# Water Heater won't light



## adfuhrer (Dec 10, 2010)

I have a 6 year old AO Smith propane water heater, model #GPSH 50-101. The heater wont light by itself and shows an error code that the system is in lockout.If I unplug the unit from the wall and plug it back in it tries to light 3 times and shuts itself off and shows the same error code.If I unplug the 3 wires that go to hot surface ignitor and sensor and plug them back in,it will light and work great. Do I need to replace these parts or could it be something else?


----------



## Ron6519 (Mar 28, 2007)

Bad thermocoupler?
Ron


----------



## Hixheat1 (Dec 6, 2010)

adfuhrer said:


> I have a 6 year old AO Smith propane water heater, model #GPSH 50-101. The heater wont light by itself and shows an error code that the system is in lockout.If I unplug the unit from the wall and plug it back in it tries to light 3 times and shuts itself off and shows the same error code.If I unplug the 3 wires that go to hot surface ignitor and sensor and plug them back in,it will light and work great. Do I need to replace these parts or could it be something else?
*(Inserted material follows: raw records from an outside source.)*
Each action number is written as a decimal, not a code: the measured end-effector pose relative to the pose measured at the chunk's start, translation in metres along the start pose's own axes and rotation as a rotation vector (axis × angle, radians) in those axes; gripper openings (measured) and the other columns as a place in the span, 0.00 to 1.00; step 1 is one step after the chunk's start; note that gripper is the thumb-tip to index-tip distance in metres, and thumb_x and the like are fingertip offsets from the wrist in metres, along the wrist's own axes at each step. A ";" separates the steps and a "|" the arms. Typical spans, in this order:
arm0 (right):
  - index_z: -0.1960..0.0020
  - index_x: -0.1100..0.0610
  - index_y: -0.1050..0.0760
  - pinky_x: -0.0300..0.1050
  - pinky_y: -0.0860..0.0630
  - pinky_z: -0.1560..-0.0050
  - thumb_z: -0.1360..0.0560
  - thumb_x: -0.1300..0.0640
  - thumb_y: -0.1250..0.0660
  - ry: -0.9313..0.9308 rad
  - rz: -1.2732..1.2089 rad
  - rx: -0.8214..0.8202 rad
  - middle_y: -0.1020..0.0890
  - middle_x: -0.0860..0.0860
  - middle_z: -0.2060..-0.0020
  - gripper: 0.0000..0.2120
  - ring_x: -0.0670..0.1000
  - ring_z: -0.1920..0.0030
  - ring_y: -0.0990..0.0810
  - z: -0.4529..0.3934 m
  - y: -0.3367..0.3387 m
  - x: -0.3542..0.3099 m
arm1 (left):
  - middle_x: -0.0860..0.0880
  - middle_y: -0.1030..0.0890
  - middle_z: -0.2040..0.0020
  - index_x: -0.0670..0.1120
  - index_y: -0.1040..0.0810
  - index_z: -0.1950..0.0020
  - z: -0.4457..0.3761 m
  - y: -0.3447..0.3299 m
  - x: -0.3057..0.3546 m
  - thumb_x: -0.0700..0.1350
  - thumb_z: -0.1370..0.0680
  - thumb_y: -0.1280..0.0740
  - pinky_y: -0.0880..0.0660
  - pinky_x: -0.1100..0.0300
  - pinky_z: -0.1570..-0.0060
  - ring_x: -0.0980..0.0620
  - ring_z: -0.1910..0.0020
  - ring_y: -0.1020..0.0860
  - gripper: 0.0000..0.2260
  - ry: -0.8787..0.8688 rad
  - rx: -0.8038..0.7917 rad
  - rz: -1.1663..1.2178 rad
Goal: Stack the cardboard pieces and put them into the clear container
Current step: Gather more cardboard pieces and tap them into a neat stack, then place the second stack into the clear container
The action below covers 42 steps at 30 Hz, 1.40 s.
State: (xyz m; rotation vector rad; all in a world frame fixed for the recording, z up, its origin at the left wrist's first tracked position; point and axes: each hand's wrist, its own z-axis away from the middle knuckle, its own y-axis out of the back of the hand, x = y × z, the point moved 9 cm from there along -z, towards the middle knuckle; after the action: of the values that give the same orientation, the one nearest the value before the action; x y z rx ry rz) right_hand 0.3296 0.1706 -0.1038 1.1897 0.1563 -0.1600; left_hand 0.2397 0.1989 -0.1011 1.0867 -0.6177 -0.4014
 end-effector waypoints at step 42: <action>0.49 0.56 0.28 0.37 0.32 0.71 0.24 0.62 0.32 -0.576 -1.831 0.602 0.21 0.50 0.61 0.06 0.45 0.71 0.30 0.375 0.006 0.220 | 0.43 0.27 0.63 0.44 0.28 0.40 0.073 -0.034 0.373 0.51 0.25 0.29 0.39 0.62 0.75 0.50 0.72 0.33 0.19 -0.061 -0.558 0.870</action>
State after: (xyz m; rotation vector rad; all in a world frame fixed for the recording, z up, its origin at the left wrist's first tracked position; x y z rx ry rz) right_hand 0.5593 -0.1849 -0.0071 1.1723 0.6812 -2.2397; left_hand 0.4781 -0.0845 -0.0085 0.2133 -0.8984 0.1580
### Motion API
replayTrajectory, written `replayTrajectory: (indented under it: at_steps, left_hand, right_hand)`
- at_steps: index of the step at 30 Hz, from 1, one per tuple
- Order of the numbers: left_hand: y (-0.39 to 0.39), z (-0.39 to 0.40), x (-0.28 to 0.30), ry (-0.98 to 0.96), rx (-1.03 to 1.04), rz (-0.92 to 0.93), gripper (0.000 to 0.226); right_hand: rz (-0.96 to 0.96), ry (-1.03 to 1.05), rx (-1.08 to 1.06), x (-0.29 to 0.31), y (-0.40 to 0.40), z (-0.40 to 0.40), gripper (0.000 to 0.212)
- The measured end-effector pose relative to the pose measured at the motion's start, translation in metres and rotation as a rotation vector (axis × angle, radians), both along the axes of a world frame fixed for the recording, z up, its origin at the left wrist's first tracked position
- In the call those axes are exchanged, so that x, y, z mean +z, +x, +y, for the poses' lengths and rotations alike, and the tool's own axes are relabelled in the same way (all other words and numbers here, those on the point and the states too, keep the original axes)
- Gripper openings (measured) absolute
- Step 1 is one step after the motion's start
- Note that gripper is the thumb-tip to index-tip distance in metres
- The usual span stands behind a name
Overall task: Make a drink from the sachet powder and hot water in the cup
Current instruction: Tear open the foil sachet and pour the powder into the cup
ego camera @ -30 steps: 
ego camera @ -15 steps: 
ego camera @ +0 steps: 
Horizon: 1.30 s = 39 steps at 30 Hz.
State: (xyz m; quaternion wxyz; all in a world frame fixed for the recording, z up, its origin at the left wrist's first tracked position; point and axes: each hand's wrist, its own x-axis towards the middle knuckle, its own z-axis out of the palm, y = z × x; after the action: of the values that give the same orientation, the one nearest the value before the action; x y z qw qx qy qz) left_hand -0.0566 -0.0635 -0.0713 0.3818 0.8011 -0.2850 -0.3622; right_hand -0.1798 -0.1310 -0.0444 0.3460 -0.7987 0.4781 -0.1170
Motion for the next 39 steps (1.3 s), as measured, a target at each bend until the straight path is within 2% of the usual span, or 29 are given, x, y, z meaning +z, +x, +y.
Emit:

Send a pict. Does it have a drain off of the flue. It sounds like a high effi unit. If so probel drain problem


----------



## the_man (Aug 14, 2010)

what error code? it should have a list of all codes in the manual that came with the tank.


----------



## adfuhrer (Dec 10, 2010)

error code says system is in lockout


----------



## Ron6519 (Mar 28, 2007)

Did you ever get this fixed?
Ron


----------



## gavinol (Dec 18, 2010)

you need to turn the control knob to the pilot light mark so that when it lights it creates enough heat to cause the thermocouple to open ( let gas through) and then turn the knob to the run position...If that does not do it, you need a new thermocouple that usually unscrews from the main control... Be carefull, gas is nothing to fool around with if you are not to familiar with it.... good luck


----------